Mamá, sentada al lado, me miró de reojo y dijo con tono suave pero cortante:
—¿Por qué eres tan egoísta? Si a tu hermana le gusta, déjaselos. No pasa nada.
Sentí que la sangre me subía al rostro. Todo el cansancio, toda la ilusión de preparar una comida para la familia, se desvaneció. Dejé el cuenco sobre la mesa con un “clac” seco. Antes de que pudiera decir algo más, mi padre, que había estado en silencio en la esquina de la mesa, se levantó de repente.
Una bofetada me golpeó directamente en la mejilla, con tanta fuerza que casi caigo.

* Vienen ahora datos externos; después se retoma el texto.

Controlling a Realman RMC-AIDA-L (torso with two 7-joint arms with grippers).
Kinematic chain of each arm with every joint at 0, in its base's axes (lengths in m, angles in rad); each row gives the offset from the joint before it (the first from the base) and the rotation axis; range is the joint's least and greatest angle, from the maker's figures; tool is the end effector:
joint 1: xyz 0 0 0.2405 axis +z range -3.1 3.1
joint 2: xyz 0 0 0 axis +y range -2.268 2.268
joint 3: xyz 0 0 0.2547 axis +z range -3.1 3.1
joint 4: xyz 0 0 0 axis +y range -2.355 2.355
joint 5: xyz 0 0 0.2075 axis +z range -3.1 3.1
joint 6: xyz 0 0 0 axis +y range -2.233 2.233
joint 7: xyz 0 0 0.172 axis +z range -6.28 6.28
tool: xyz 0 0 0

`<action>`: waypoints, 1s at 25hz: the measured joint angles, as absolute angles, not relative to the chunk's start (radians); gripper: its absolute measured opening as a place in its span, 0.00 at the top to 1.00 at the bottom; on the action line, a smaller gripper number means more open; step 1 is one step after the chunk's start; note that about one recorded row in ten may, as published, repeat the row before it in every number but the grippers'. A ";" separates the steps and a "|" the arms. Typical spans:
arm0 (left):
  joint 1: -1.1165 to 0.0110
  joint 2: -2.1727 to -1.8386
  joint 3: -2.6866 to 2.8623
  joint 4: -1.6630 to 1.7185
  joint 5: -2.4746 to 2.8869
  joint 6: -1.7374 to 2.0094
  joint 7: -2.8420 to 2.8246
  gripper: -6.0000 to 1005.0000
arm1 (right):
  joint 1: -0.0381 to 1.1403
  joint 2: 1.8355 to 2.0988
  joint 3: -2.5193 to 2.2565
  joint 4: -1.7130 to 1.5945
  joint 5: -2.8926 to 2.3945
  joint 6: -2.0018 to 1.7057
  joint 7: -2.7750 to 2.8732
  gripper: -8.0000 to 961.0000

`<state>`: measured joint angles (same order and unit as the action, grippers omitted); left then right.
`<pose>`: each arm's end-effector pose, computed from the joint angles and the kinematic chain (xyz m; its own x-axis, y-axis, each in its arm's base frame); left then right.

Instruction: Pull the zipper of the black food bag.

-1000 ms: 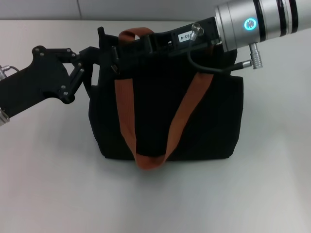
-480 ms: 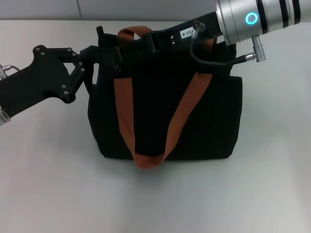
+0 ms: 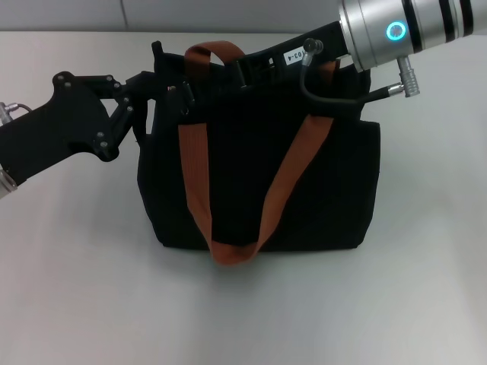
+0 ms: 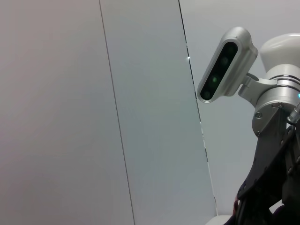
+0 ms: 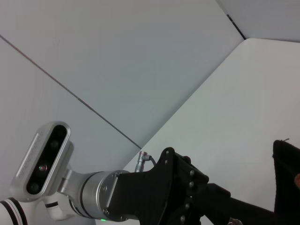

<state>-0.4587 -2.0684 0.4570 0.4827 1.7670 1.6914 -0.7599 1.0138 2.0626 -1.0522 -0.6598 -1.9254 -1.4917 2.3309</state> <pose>-0.2558 0.3221 0.0128 0.7314 -0.1749 0.6592 0.2686 -0.8146 -0.5141 0.0603 0.3929 -0.0639 0.6715 -0.7084 -0.2175 -0.6635 -0.7054 0.2493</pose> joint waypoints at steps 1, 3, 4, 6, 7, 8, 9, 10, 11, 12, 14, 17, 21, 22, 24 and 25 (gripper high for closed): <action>-0.459 -2.068 0.457 0.482 1.767 1.691 -0.760 0.97 | 1.014 2.063 -1.052 -0.661 -1.926 -1.493 2.331 0.15; -0.459 -2.068 0.457 0.482 1.767 1.693 -0.761 0.97 | 1.014 2.063 -1.052 -0.666 -1.929 -1.495 2.331 0.15; -0.459 -2.068 0.457 0.482 1.767 1.694 -0.761 0.97 | 1.014 2.063 -1.052 -0.668 -1.932 -1.496 2.331 0.15; -0.459 -2.068 0.457 0.482 1.767 1.696 -0.763 0.97 | 1.014 2.063 -1.052 -0.671 -1.940 -1.496 2.330 0.15; -0.460 -2.068 0.457 0.482 1.767 1.696 -0.769 0.97 | 1.017 2.063 -1.052 -0.672 -1.950 -1.496 2.330 0.15; -0.460 -2.068 0.457 0.482 1.767 1.696 -0.769 0.97 | 1.017 2.063 -1.052 -0.672 -1.950 -1.496 2.330 0.17; -0.461 -2.068 0.458 0.482 1.767 1.696 -0.772 0.97 | 1.018 2.063 -1.052 -0.672 -1.955 -1.495 2.330 0.20; -0.463 -2.069 0.458 0.482 1.767 1.696 -0.775 0.97 | 1.019 2.064 -1.052 -0.672 -1.959 -1.493 2.330 0.22; -0.464 -2.069 0.458 0.482 1.767 1.697 -0.777 0.97 | 1.020 2.065 -1.053 -0.672 -1.962 -1.490 2.330 0.24; -0.467 -2.069 0.458 0.482 1.768 1.698 -0.779 0.97 | 1.022 2.066 -1.053 -0.672 -1.963 -1.488 2.330 0.26; -0.469 -2.069 0.459 0.482 1.770 1.699 -0.782 0.97 | 1.022 2.067 -1.054 -0.672 -1.963 -1.488 2.330 0.35; -0.473 -2.069 0.459 0.482 1.773 1.700 -0.788 0.97 | 1.024 2.071 -1.054 -0.674 -1.963 -1.485 2.330 0.48; -0.477 -2.069 0.459 0.482 1.773 1.706 -0.793 0.97 | 1.025 2.074 -1.058 -0.678 -1.963 -1.482 2.330 0.53; -0.481 -2.069 0.459 0.482 1.773 1.709 -0.804 0.97 | 1.026 2.076 -1.067 -0.682 -1.963 -1.477 2.330 0.54; -0.482 -2.069 0.459 0.482 1.773 1.710 -0.807 0.97 | 1.027 2.076 -1.073 -0.683 -1.963 -1.474 2.330 0.56; -0.484 -2.069 0.459 0.482 1.773 1.711 -0.813 0.97 | 1.028 2.077 -1.081 -0.683 -1.963 -1.468 2.330 0.57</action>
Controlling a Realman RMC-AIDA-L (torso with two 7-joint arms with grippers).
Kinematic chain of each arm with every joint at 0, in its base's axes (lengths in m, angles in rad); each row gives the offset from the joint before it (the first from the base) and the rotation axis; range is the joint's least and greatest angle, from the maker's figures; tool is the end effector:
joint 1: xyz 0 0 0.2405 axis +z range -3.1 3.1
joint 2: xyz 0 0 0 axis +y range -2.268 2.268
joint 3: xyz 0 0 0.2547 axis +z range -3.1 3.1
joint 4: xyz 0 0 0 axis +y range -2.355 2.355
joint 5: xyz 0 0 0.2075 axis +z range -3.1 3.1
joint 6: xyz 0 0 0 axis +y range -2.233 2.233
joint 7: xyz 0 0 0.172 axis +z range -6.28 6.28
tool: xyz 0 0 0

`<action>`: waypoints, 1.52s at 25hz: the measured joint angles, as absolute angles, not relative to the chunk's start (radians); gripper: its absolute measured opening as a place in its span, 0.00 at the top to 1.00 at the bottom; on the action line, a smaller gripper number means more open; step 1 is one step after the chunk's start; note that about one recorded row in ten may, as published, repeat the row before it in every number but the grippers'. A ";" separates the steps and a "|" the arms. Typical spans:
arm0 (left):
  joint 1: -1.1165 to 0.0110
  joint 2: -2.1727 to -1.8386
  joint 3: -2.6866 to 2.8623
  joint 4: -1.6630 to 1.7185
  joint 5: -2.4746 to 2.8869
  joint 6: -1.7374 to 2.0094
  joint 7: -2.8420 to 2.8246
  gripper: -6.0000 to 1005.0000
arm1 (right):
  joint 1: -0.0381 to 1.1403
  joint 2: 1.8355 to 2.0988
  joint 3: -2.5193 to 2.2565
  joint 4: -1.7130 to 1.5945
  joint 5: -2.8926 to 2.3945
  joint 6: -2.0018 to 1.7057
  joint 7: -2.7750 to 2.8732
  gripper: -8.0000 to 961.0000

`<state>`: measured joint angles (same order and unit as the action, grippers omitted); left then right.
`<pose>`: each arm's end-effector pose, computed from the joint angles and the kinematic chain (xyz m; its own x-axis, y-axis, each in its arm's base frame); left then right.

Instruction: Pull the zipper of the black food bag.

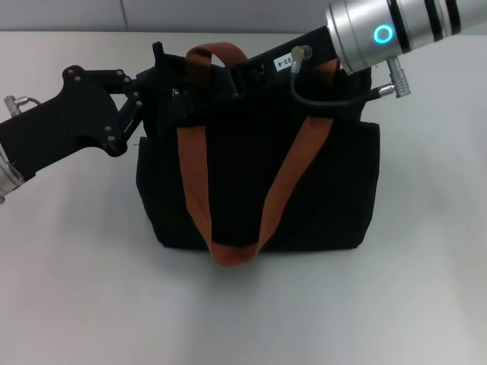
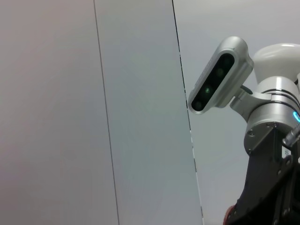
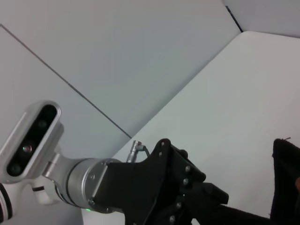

—¿Solo por unos camarones tienes que armar tanto escándalo? —gritó, con los ojos llenos de ira.
Me llevé la mano a la mejilla. Las lágrimas brotaron, no por el dolor, sino por la tristeza. Quise gritar que no era solo por los camarones, sino porque me había esforzado, porque quería darles una pequeña alegría, pero nadie lo entendía. Solo me levanté en silencio, salí de casa con el corazón hecho un nudo.
Esa noche, me senté en el parque cerca de casa, observando a la gente pasar. Mi teléfono vibró: un mensaje de Linh.
—Hermana, lo siento. No sabía que estabas tan triste. En realidad… tomé los camarones por otra razón.
Fruncí el ceño, aún dolida, pero la curiosidad pudo más y respondí:
—¿Qué razón?
Linh contestó:
—Vuelve a casa y te lo cuento.
Volví, aún con el corazón pesado. Linh me esperaba en la sala con una pequeña cajita. Con timidez, la abrió: dentro había una pulsera hecha con cáscaras de camarón, cuidadosamente talladas y relucientes bajo la luz.
—Vi que te gusta usar pulseras, así que pensé… en hacerte esta con las cáscaras. Pelé los camarones para conseguirlas, pero no sabía que te pondrías triste. Perdón.
Me quedé sin palabras, mirando esa pulsera rústica pero hecha con tanto amor. Resultó que Linh no se había comido todos los camarones por egoísmo. Había pasado toda la tarde tallando esas cáscaras para hacerme un regalo. Mamá salió de la cocina y dijo suavemente:
—No sabía que estaba haciendo esto. Pensé que solo quería comer, por eso te regañé. Lo siento.
Papá también apareció, con la mirada más calmada:
—Me dejé llevar. No sabía nada de esto.
Tomé la pulsera en mis manos. Lloré de nuevo, pero esta vez de emoción. Abracé a Linh y susurré:
—Gracias.
Nos sentamos todos juntos a comer lo que quedaba. Ya no había camarones, pero las risas llenaban la mesa. A veces, los malentendidos nos acercan… si estamos dispuestos a escuchar.